Published on November 6th, 2020 | by Zeeshan Hussain Bhatti
0What Metrics Do You Have To Analyze In Your Email Marketing Campaigns
Did you know that email is one of the channels with the highest conversion rate?
A well-optimized Email Marketing campaign can be the perfect strategy to achieve your online marketing goals.
Many times we meet clients who, despite having been working with Email Marketing for some time, do not measure the results of the newsletters sent.
Let this be clear to you: working without measuring does not make any sense.
If you don’t know how your emails work, you will never be able to optimize them.
Today we are going to explain to you which are the metrics that you have to analyze in your Email Marketing campaigns to achieve the proposed objectives. We also recommend that you create a spreadsheet with all the metrics so that you can keep track (daily, weekly and monthly) and draw your own conclusions.
22 Email Marketing Metrics that you have to analyze in your shipments
General metrics
We start with the general metrics that you have to analyze month by month, those that will help you discover more about the status of your subscriber list.
1. Number Of Subscribers
How many total subscribers there are in your Email Marketing lists?
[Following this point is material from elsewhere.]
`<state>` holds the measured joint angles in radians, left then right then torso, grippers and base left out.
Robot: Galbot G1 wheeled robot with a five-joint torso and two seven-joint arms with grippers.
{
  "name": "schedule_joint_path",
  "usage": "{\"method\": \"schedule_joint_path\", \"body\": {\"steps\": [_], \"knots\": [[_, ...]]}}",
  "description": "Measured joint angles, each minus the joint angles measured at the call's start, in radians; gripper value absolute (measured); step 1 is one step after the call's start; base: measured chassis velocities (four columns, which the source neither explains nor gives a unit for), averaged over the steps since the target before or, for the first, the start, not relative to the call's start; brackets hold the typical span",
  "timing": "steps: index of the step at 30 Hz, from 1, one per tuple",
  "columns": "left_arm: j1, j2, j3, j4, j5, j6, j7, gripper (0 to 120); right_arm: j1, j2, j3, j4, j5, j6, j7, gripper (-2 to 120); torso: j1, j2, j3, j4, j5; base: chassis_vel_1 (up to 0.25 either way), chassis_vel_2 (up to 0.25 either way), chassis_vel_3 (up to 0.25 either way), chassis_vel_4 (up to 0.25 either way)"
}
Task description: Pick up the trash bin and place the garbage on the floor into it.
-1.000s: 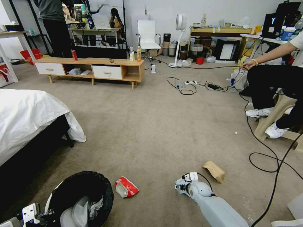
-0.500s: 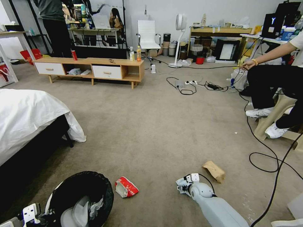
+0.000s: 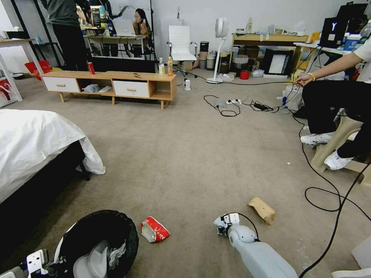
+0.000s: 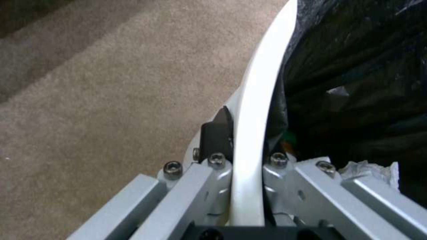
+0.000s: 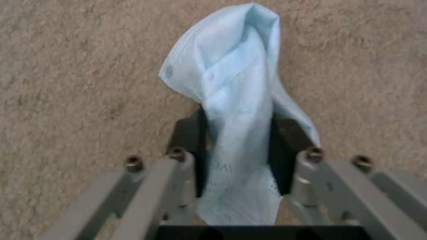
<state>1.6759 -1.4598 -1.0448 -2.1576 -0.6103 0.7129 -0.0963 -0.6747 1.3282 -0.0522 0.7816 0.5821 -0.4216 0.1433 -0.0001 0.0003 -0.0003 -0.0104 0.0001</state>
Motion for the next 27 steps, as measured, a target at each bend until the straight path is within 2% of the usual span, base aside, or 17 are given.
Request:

Remember, the lists have to be segmented to the maximum, but here we will look at the total number of subscribers (we all like to have thousands and thousands of leads, right?).
2. Percentage Of Increase In Subscribers
In addition to knowing how many subscribers you have on your lists, it is also essential to know the percentage of new leads. Do you get new subscribers every month? Do you have more or less than the previous month?
We are sure that you want the percentage of new leads to be higher with each passing month (the more leads, the more chances that your list will grow).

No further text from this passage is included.